A picture from that time at St Anne’s College, Oxford University, shows an attractive woman, her styled blonde hair tucked under her mortar board, with piercing eyes and a gleaming smile.

She later became a Doctor of Philosophy after studying in the US and London University and became a government economist. In 1972 she met ex Guardsman and petty criminal Wally Heaton, who described himself as a “revolutionary socialist”. The two made frequent trips together to Northern Ireland, to march in political demonstrations.

Dugdale had finally found her cause. She knew that on the night of June 6, 1973, her parents would be away from their Devon estate.

With Heaton she stole paintings and antiques worth £82,000.

She was caught and got a two-year suspended sentence. At her trial Dugdale told her father: “I love you, daddy, but I hate everything you stand for.”

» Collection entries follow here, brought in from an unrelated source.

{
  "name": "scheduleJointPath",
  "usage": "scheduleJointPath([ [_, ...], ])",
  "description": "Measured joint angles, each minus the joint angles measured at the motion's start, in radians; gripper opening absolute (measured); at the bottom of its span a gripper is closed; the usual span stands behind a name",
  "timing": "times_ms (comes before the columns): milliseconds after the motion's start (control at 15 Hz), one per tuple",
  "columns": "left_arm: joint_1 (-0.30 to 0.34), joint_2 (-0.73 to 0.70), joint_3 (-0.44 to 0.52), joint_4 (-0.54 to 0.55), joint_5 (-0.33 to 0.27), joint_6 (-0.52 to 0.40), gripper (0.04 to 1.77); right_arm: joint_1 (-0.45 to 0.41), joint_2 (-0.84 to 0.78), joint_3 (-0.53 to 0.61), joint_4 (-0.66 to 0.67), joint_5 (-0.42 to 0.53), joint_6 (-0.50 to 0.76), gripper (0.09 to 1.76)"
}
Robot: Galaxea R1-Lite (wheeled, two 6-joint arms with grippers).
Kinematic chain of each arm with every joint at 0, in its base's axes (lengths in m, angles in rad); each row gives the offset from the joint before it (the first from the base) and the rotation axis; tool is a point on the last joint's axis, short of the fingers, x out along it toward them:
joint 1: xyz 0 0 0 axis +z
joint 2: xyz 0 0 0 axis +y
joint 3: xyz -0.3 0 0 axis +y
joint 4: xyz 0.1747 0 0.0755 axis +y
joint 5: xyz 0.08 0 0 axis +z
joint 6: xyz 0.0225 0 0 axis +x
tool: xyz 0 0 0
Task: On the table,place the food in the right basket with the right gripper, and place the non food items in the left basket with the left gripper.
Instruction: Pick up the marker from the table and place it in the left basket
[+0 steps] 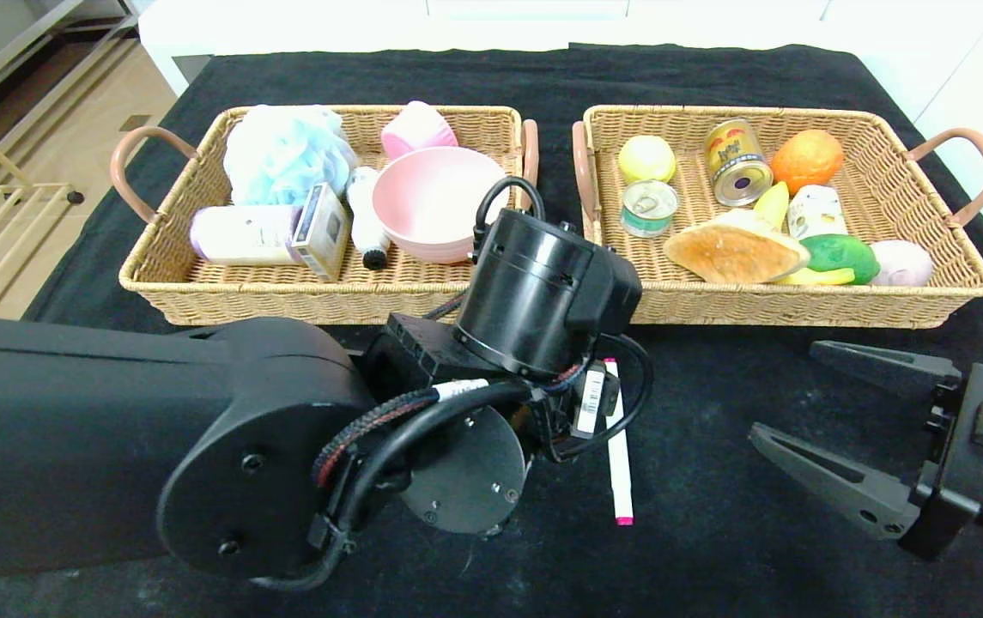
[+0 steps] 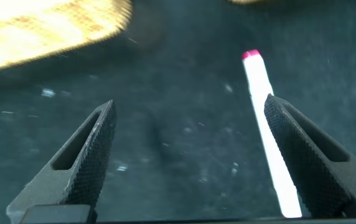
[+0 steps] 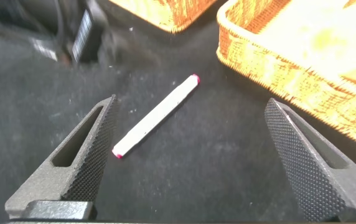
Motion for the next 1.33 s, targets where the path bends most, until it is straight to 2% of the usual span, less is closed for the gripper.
scheduleJointPath([
  [333,-0.050,0.079,-0.009,-0.150,0.023,0.012,1.71,0.000,-0.030,-0.005,0.000,0.000,0.000,1.71],
  [667,-0.073,0.124,-0.003,-0.150,0.032,0.011,1.71,0.000,-0.036,-0.005,0.002,0.000,0.001,1.71],
  [1333,-0.080,0.170,0.003,-0.152,0.040,-0.023,1.72,-0.001,-0.032,-0.007,0.006,0.000,0.001,1.71],
])
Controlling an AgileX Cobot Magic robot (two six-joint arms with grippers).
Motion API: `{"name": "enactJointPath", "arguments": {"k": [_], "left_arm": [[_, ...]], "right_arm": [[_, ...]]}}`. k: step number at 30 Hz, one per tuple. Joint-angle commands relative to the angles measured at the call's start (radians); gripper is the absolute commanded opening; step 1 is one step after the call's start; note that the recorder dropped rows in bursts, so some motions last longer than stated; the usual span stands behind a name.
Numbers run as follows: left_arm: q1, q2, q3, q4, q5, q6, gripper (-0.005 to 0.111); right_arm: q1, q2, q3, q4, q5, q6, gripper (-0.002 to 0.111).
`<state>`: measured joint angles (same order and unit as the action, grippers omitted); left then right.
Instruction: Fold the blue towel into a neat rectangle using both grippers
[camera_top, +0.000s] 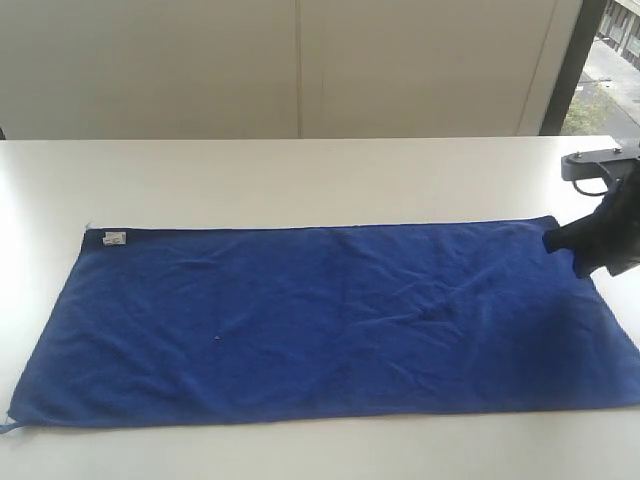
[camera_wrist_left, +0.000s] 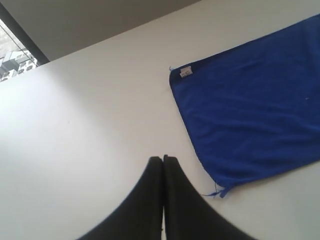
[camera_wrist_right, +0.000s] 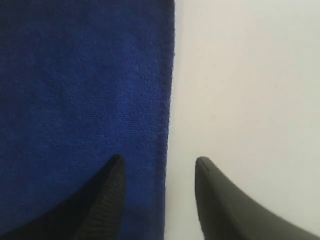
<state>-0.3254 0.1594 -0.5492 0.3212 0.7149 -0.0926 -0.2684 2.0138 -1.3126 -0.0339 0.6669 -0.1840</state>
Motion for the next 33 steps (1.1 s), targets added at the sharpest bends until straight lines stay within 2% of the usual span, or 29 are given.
{"name": "enactJointPath", "arguments": {"k": [1,14,28,33], "left_arm": [[0.003,-0.007,0.014,-0.02,-0.029,-0.009,0.0],[0.003,-0.007,0.014,-0.022,-0.056,-0.009,0.0],[0.003,-0.007,0.014,-0.026,-0.063,-0.009,0.0],[0.003,-0.007,0.014,-0.026,-0.063,-0.009,0.0]], "right_arm": [[-0.013,0.02,-0.011,0.023,0.017,-0.039,0.047],[-0.013,0.045,-0.011,0.063,0.009,-0.048,0.047],[-0.013,0.072,-0.011,0.067,0.017,-0.048,0.029],[-0.013,0.072,0.004,0.067,0.015,-0.048,0.027]]}}
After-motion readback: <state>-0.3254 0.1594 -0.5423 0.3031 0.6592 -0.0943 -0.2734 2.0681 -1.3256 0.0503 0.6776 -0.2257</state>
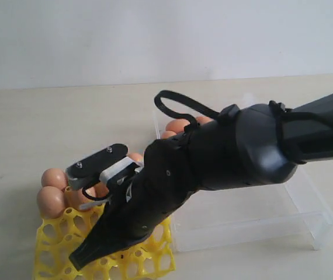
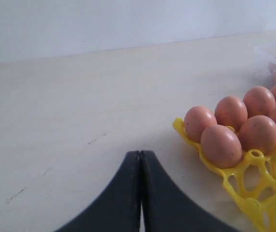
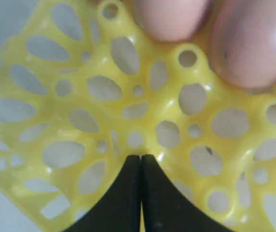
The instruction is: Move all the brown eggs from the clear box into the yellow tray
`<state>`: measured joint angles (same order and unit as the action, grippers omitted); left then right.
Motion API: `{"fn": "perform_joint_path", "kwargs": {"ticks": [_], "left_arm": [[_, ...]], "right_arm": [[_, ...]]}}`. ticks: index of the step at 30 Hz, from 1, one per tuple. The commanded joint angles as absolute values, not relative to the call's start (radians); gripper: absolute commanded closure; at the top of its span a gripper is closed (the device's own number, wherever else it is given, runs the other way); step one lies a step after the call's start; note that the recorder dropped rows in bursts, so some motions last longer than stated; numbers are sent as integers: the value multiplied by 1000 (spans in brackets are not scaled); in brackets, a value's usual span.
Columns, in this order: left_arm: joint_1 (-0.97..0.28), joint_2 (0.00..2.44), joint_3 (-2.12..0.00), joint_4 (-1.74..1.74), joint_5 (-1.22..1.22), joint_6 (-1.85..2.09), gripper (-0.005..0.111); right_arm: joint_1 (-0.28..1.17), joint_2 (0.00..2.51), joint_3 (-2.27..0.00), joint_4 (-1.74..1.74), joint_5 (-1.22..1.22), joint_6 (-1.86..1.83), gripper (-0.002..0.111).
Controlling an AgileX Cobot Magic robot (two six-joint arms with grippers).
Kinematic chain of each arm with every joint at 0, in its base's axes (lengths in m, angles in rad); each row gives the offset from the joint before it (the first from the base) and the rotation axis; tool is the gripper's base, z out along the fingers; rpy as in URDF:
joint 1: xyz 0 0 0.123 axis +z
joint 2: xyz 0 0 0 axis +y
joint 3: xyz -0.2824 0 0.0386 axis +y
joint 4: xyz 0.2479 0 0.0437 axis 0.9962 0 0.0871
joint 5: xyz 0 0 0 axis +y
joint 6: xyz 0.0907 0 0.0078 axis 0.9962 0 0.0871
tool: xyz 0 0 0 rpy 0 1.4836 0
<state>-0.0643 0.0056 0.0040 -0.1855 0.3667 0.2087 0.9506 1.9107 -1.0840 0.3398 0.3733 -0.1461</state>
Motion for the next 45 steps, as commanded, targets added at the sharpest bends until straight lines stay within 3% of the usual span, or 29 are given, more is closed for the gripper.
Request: {"fn": "perform_joint_path", "kwargs": {"ticks": [1,14,24,35,45], "left_arm": [[-69,0,0,-186,357,207,107],[-69,0,0,-186,357,207,107],[-69,0,0,-186,357,207,107],[-69,0,0,-186,357,205,107],[-69,0,0,-186,357,205,107]], "right_arm": [[953,1873,-1155,321,360,-157,108],[853,1792,-1237,153,384,-79,108],[895,1772,-1237,210,566,-89,108],[960,1808,-1237,309,714,-111,93],[1004,1879,-1237,307,742,-138,90]]}}
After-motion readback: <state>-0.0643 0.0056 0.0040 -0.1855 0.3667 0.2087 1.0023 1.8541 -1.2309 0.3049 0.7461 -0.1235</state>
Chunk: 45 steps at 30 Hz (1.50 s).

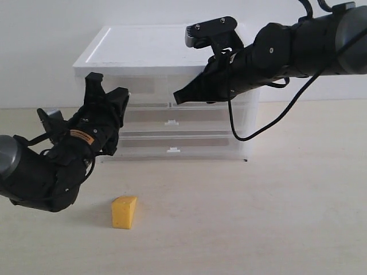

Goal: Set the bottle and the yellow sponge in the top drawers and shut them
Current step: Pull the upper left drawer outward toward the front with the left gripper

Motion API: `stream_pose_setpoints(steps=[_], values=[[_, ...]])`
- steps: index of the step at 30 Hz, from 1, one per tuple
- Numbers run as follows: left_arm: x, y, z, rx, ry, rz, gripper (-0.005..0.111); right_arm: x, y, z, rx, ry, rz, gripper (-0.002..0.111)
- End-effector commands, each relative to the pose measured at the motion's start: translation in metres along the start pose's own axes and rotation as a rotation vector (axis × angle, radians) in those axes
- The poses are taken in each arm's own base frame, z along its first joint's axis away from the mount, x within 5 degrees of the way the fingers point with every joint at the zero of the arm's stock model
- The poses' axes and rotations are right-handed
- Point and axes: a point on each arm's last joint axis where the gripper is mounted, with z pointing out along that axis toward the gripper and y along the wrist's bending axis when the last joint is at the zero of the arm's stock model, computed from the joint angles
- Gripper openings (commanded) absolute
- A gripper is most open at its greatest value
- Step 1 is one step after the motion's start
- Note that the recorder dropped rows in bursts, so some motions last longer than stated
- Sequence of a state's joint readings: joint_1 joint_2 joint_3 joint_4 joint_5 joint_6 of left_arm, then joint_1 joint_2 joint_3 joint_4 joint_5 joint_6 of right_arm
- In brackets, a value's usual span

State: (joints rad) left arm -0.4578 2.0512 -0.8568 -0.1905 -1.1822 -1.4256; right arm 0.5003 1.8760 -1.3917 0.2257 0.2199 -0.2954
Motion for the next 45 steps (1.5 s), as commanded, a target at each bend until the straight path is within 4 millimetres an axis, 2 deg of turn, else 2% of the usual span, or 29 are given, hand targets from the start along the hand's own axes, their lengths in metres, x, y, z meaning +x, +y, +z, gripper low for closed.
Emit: stream_pose_setpoints(steps=[1, 3, 9, 33, 41, 45], values=[[-0.016, -0.019, -0.010, 0.050, -0.091, 0.005, 0.004, -0.003, -0.002, 0.000, 0.008, -0.018, -0.009, 0.000], [-0.014, -0.024, -0.013, 0.059, -0.066, 0.009, 0.004, -0.003, -0.002, 0.000, 0.009, -0.023, -0.009, 0.000], [-0.014, -0.021, -0.021, 0.038, -0.059, 0.012, 0.004, -0.004, -0.002, 0.000, 0.009, -0.024, -0.001, 0.000], [-0.008, -0.022, -0.021, 0.049, 0.011, 0.032, 0.004, -0.013, -0.004, -0.001, 0.034, -0.132, 0.046, 0.000], [-0.005, -0.022, -0.021, 0.051, 0.042, 0.035, 0.004, -0.010, -0.005, 0.018, 0.025, -0.101, 0.059, 0.000], [-0.005, -0.021, -0.022, 0.047, 0.043, 0.035, 0.004, -0.011, -0.006, 0.020, 0.037, -0.132, 0.063, 0.000]])
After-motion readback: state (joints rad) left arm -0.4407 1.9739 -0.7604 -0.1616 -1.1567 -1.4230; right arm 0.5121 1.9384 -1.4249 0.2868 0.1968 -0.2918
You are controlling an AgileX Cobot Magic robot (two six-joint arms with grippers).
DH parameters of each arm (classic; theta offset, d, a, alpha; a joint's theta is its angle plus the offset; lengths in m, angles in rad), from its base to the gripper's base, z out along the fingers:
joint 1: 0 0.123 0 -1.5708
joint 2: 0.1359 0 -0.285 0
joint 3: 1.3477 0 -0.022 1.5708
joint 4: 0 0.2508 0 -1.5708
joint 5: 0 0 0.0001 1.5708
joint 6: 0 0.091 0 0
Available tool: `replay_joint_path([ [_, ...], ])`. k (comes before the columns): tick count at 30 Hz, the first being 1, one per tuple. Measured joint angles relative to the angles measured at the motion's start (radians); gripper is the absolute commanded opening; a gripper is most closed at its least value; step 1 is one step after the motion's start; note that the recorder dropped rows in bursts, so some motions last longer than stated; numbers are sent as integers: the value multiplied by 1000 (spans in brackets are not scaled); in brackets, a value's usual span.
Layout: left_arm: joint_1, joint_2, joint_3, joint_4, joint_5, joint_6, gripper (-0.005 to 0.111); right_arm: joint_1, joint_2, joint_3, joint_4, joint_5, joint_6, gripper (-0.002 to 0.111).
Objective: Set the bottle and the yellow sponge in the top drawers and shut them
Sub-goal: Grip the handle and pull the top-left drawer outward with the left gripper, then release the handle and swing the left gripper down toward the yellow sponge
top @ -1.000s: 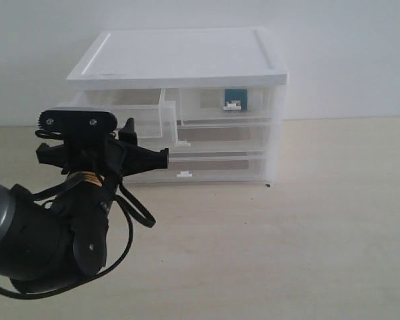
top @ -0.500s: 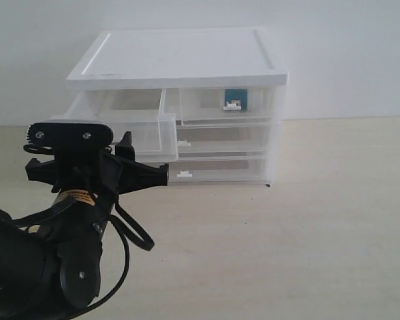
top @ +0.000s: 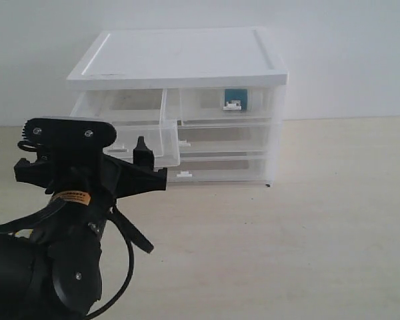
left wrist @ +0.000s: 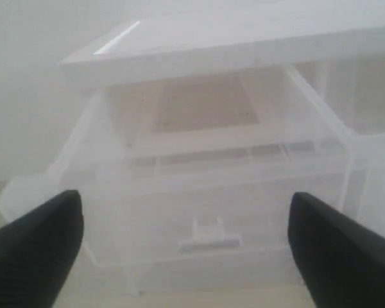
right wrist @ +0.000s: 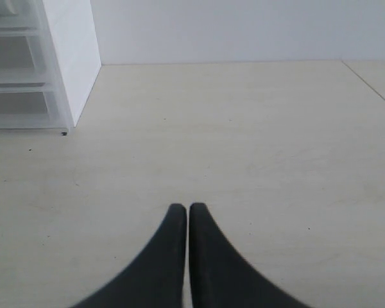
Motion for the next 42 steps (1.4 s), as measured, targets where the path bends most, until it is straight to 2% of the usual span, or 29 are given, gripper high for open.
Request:
replay_joint_path([
  [2, -50, -52, 2, -97, 62, 113, 81, 0, 0, 0, 0, 0, 0, 0],
  [4, -117, -108, 2, -216, 198, 259, 81, 0, 0, 0, 0, 0, 0, 0],
  [8, -188, -165, 12, -318, 270, 433, 80, 0, 0, 0, 0, 0, 0, 0],
  [13, -215, -253, 20, -476, 304, 785, 78, 0, 0, 0, 0, 0, 0, 0],
  [15, -207, -289, 20, -564, 311, 922, 70, 0, 0, 0, 0, 0, 0, 0],
  [18, -199, -339, 20, -625, 315, 1074, 49, 0, 0, 0, 0, 0, 0, 0],
  [23, -199, -432, 20, -636, 332, 1187, 4, 0, 0, 0, 0, 0, 0, 0],
  [25, -195, -470, 20, -637, 344, 1193, 5, 0, 0, 0, 0, 0, 0, 0],
  [28, -187, -507, 20, -642, 437, 1160, 5, 0, 0, 0, 0, 0, 0, 0],
  [36, -186, -524, 20, -651, 1016, 1173, 5, 0, 0, 0, 0, 0, 0, 0],
  [42, -186, -524, 20, -651, 1304, 1205, 5, 0, 0, 0, 0, 0, 0, 0],
])
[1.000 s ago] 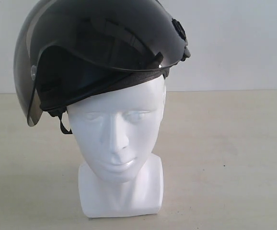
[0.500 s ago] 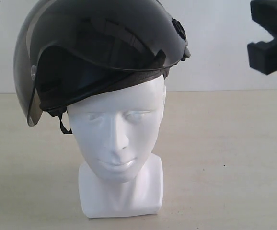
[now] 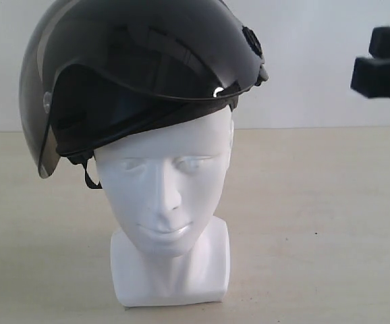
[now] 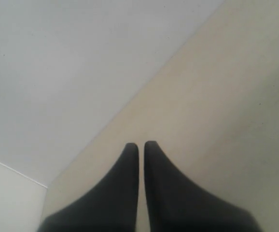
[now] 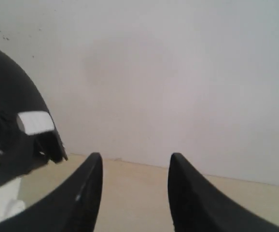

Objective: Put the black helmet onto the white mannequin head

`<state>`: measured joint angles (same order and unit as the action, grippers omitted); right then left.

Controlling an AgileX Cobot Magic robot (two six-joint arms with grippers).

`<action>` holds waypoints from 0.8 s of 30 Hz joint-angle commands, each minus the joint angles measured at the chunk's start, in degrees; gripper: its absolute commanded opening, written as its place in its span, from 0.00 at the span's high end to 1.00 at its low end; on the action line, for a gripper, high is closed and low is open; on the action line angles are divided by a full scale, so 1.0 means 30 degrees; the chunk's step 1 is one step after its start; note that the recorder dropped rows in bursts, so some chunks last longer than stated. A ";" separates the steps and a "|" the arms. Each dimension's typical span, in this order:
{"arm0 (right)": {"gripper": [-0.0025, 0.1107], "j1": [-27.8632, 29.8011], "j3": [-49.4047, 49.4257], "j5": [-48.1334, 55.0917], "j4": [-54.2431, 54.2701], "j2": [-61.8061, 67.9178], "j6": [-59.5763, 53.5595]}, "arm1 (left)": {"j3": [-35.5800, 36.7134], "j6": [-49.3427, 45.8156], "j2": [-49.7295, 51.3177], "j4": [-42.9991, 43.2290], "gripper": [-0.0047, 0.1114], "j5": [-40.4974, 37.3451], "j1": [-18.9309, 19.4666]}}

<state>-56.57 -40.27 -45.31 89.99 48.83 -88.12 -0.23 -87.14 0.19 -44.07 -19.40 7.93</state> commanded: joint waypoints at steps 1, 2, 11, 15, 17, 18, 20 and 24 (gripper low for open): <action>0.60 0.0006 -0.2633 0.0727 -0.0147 -0.0024 -0.3378 | 0.0077 0.0142 -0.0063 -0.0059 0.92 0.0048 0.0051; 0.60 0.0006 -0.3426 0.0508 0.0245 -0.0024 -0.5434 | 0.0077 0.0142 -0.0063 -0.0059 0.92 0.0048 0.0051; 0.68 0.0006 -0.6812 -0.5614 0.3318 -0.0095 -1.1232 | 0.0077 0.0142 -0.0063 -0.0059 0.92 0.0048 0.0051; 0.74 0.0006 -0.6811 -0.5049 0.3318 -0.0056 -1.1232 | 0.0077 0.0142 -0.0063 -0.0059 0.92 0.0048 0.0051; 0.74 0.0006 -0.6811 -0.4618 0.3318 -0.0056 -1.1232 | 0.0077 0.0142 -0.0063 -0.0059 0.92 0.0048 0.0051; 0.74 0.0006 -0.6811 -0.4456 0.3290 -0.0056 -1.1232 | 0.0077 0.0142 -0.0063 -0.0059 0.92 0.0048 0.0051; 0.74 0.0006 -0.6715 -0.4441 0.2117 -0.0056 -1.1124 | 0.0077 0.0142 -0.0063 -0.0059 0.92 0.0048 0.0051; 0.74 0.0006 -0.5582 -0.4334 -0.3504 -0.0056 -0.6980 | 0.0077 0.0142 -0.0063 -0.0059 0.92 0.0048 0.0051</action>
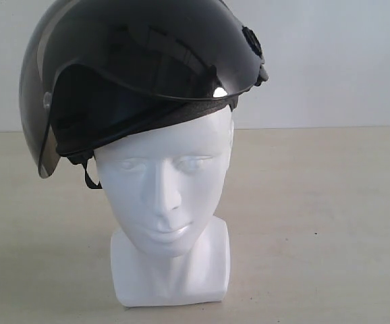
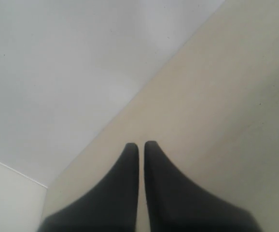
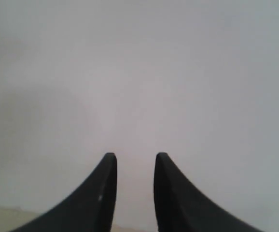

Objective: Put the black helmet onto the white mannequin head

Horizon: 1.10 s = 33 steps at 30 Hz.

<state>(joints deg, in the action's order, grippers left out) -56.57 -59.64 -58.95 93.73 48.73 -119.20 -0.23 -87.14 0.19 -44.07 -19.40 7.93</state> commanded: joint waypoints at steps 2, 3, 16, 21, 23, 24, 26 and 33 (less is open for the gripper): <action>0.74 0.0006 0.1236 0.1023 -0.6172 -0.0022 0.7116 | 0.0077 0.0142 -0.0063 -0.0059 0.92 0.0048 0.0051; 0.74 0.0006 0.1401 0.2042 -0.6236 -0.0022 0.9248 | 0.0077 0.0142 -0.0063 -0.0059 0.92 0.0048 0.0051; 0.74 0.0006 0.1543 1.3476 -0.5164 -0.0022 1.1379 | 0.0077 0.0142 -0.0063 -0.0059 0.92 0.0048 0.0051; 0.74 0.0006 0.1543 1.3959 -0.4873 -0.0022 0.8449 | 0.0077 0.0142 -0.0063 -0.0059 0.92 0.0048 0.0051; 0.74 0.0006 0.1660 1.3959 -0.4873 -0.0022 0.7593 | 0.0077 0.0142 -0.0063 -0.0059 0.92 0.0048 0.0051; 0.74 0.0006 0.1660 1.3959 -0.4830 -0.0022 0.7591 | 0.0077 0.0142 -0.0063 -0.0059 0.92 0.0048 0.0051; 0.74 0.0006 0.1660 1.3881 -0.5068 -0.0022 0.8872 | 0.0077 0.0142 -0.0063 -0.0059 0.92 0.0048 0.0051; 0.74 0.0006 0.1660 1.7296 -1.7154 0.0013 2.5282 | 0.0077 0.0142 -0.0063 -0.0059 0.92 0.0048 0.0051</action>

Today she lives in a two-bedroom semi and drives a 15-year-old Toyota.

Neighbour William Rothwell, 76, said last night: “Of course we know who she is but we don’t exactly ask her how the art world is doing. She’s very friendly and well-liked.”

Dugdale is involved with Dublin Community Television and her enthusiasm for the Irish Republican cause seems undimmed.

Speaking to back a motion at a 2007 Sinn Fein conference she said with a slip of the tongue: “I’m here in support of the revolution — I mean the resolution.”

Stomping round yesterday in her thick-soled boots, it seems the renegade debutante is still rebelling.